Browsing old newspapers quite often turns up interesting facts about life in the old days. I recently ran across this jewel regarding home remedies when I was researching hurricanes in Florida during the last century.
SOURCE: Tampa Tribune, 5 October 1958
excerpt from “Frog Smith Recalls Some Successful Home Remedies”
“Back in those days there was usually a man in the neighborhood who was the counterpart of the Indian medicine man. He would use white oak leaves and a bunch of voodoo talk to cure the baby’s thrash, but somehow it worked.
Another trick of his that worked was scarifying the baby to cure the hives. First thing he would ask for on entering a house where he was to cure a baby, would be the mother’s god wedding ring. Then with the keen point of a razor he would nick the skin between the baby’s shoulder blades and draw a drop of blood by sucking through the gold wedding ring. Then the blood would be carefully saved and when mixed with a teaspoonful of mother’s milk it was fed to the baby–who got well.
Once when one of my own boys, who is now almost middle-aged, was having trouble cutting teeth, store bought remedies did no good, and some old-timer advised me to kill a cottontail rabbit and rub its brains on the boy’s gums. I got the rabbit that day and the wife smeared the brains on his gums as directed. Whether it was the brains or our faith, it worked and his squalling decreased that night. While his mother watched over him he cut the rest of his teeth without trouble–and to show his appreciation she was the first he bit with them.
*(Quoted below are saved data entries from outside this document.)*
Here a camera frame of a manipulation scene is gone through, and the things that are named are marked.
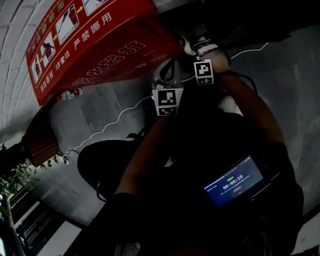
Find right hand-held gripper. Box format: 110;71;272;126
192;38;221;86

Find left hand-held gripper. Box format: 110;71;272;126
150;58;185;117

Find white cloth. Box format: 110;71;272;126
178;35;195;56

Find red fire extinguisher box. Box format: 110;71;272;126
24;0;183;106

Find person's left forearm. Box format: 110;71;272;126
113;116;176;196

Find person's right forearm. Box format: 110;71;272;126
212;48;286;151

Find clear plastic bottle red cap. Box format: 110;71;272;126
56;87;84;102

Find person's black trousers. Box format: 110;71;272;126
76;109;251;201

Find chest-mounted screen device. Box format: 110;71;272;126
202;155;265;208

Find brown wooden planter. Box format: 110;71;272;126
21;129;60;168

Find person's black shirt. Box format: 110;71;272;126
84;141;305;256

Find green leafy plant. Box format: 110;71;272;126
0;142;65;218

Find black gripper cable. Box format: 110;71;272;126
219;71;259;95

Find thin white cable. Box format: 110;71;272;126
65;42;270;157

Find white harness strap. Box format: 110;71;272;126
114;241;141;256

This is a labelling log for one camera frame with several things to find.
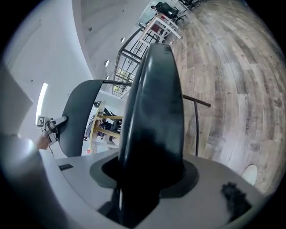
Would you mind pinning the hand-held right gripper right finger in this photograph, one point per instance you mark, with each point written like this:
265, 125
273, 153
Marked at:
207, 201

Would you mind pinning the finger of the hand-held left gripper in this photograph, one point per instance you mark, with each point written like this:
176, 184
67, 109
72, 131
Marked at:
60, 120

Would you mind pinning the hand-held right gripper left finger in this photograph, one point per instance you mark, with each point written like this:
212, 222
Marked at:
76, 174

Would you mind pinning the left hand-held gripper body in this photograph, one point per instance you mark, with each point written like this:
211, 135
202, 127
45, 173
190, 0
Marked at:
48, 126

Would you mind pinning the black folding chair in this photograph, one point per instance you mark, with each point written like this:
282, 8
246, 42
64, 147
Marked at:
154, 100

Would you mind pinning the person's left forearm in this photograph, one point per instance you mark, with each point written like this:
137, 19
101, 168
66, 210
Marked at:
42, 142

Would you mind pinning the red chair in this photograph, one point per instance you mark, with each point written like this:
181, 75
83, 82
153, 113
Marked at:
156, 28

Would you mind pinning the dark green office chair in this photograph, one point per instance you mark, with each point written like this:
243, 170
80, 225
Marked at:
167, 9

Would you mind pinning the black office chair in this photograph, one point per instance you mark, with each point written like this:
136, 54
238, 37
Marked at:
190, 3

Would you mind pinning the long ceiling light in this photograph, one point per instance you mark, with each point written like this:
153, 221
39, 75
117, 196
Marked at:
42, 103

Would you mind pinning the round wooden table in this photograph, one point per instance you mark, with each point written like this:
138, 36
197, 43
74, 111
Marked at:
100, 125

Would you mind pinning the person's white shoe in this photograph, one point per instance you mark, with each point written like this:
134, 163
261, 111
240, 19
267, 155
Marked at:
250, 174

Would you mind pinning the white table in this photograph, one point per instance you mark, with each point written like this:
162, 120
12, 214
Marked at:
161, 26

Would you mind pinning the black metal railing frame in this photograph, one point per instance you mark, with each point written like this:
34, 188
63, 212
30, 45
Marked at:
131, 56

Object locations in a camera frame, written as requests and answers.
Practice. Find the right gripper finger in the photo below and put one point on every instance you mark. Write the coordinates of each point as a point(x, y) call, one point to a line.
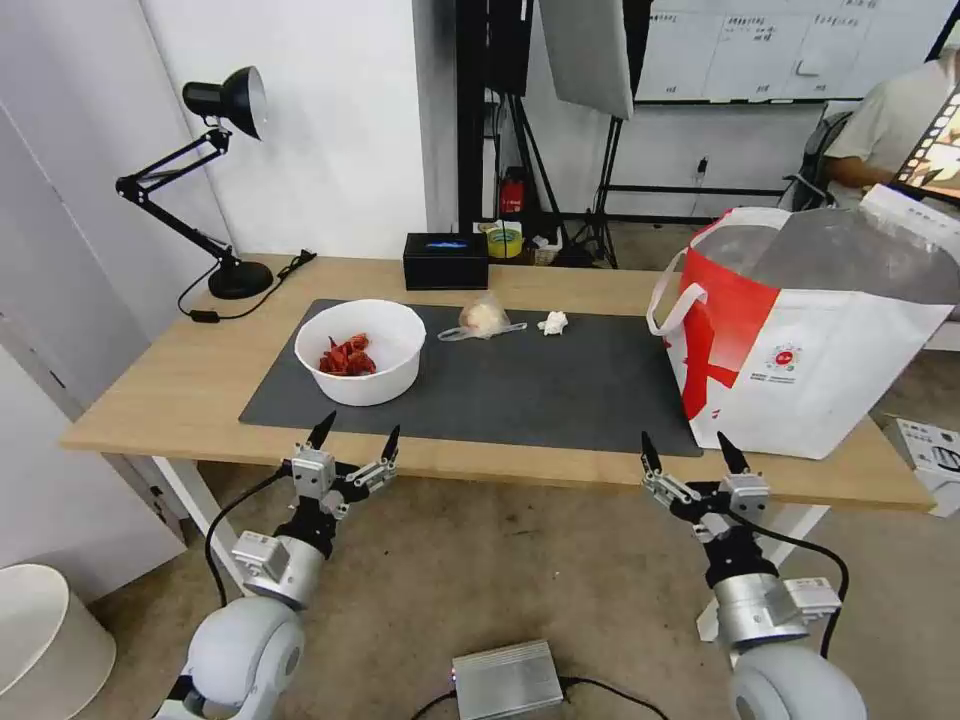
point(664, 487)
point(733, 459)

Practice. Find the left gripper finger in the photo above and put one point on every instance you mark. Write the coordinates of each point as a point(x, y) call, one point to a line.
point(379, 472)
point(321, 435)

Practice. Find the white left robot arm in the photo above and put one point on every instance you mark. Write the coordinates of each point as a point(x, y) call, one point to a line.
point(240, 652)

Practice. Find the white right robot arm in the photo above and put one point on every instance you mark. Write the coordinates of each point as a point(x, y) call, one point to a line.
point(787, 675)

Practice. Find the red and white takeout bag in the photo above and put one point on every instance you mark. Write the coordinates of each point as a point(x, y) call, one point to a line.
point(810, 360)

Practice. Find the clear plastic bag with food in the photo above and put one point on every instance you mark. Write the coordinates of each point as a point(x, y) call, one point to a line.
point(484, 316)

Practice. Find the white paper bowl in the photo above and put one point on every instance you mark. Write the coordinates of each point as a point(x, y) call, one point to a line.
point(360, 386)

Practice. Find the red food scraps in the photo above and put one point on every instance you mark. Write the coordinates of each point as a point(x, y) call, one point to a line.
point(346, 358)

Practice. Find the dark grey table mat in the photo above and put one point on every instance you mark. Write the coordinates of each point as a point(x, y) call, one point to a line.
point(525, 390)

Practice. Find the crumpled white tissue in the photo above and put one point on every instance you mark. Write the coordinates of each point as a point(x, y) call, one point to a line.
point(554, 323)

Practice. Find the white printed cardboard box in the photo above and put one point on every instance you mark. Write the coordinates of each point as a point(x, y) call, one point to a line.
point(934, 461)

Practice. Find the black tissue box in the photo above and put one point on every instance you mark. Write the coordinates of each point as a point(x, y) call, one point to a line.
point(445, 264)

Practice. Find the silver metal power box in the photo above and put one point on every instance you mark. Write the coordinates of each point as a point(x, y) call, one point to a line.
point(506, 679)

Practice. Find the yellow tape roll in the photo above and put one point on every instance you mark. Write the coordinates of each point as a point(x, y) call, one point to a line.
point(505, 242)

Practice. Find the black light stand tripod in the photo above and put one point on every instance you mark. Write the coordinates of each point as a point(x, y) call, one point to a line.
point(600, 217)

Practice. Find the white cabinet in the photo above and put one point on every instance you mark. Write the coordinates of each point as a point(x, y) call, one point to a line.
point(45, 360)

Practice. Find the white round bin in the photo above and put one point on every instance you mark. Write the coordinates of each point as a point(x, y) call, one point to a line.
point(45, 652)

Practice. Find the grey office chair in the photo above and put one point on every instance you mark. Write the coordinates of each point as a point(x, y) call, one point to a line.
point(814, 165)

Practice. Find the red canister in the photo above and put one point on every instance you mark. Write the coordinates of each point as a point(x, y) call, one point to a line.
point(513, 193)

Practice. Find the black desk lamp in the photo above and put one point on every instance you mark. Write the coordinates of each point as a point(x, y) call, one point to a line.
point(225, 94)

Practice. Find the person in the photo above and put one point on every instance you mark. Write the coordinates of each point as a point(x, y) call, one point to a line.
point(877, 127)

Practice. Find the dark monitor screen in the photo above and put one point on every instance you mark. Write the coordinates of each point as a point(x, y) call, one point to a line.
point(937, 142)

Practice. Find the grey softbox light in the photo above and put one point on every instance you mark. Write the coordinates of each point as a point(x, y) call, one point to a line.
point(589, 52)

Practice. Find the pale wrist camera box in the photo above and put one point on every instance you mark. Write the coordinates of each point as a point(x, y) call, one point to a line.
point(313, 471)
point(746, 493)

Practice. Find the wall socket with plug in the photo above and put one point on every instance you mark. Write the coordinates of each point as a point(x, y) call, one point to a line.
point(702, 168)

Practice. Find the black metal frame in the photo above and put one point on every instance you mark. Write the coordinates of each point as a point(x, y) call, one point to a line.
point(472, 112)

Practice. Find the white wall board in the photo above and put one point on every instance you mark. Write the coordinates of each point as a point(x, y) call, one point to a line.
point(787, 52)
Sickness among working people in the old days was a long way different from what it is today. Back then the doctor visited the home where there were plenty of neighbors to help. Now the first advice heard is to get to the hospital while the neighbors shy away until they learn whether whatever it is is not contagious. Visiting contagious cases was common in Florida up until the Flu epidemic in 1918. And with caution very few people took contagious diseases before that. Measles were a must, but they seldom hurt much. Mumps were had now and then and most kids had the whooping cough, but though I slept with both I never had either.
The worst case of any contagious disease I ever had was the German measles that went the rounds during the First World War. My wife broke out with them on our wedding trip, and I not only caught the darn things but relapsed with them twice.”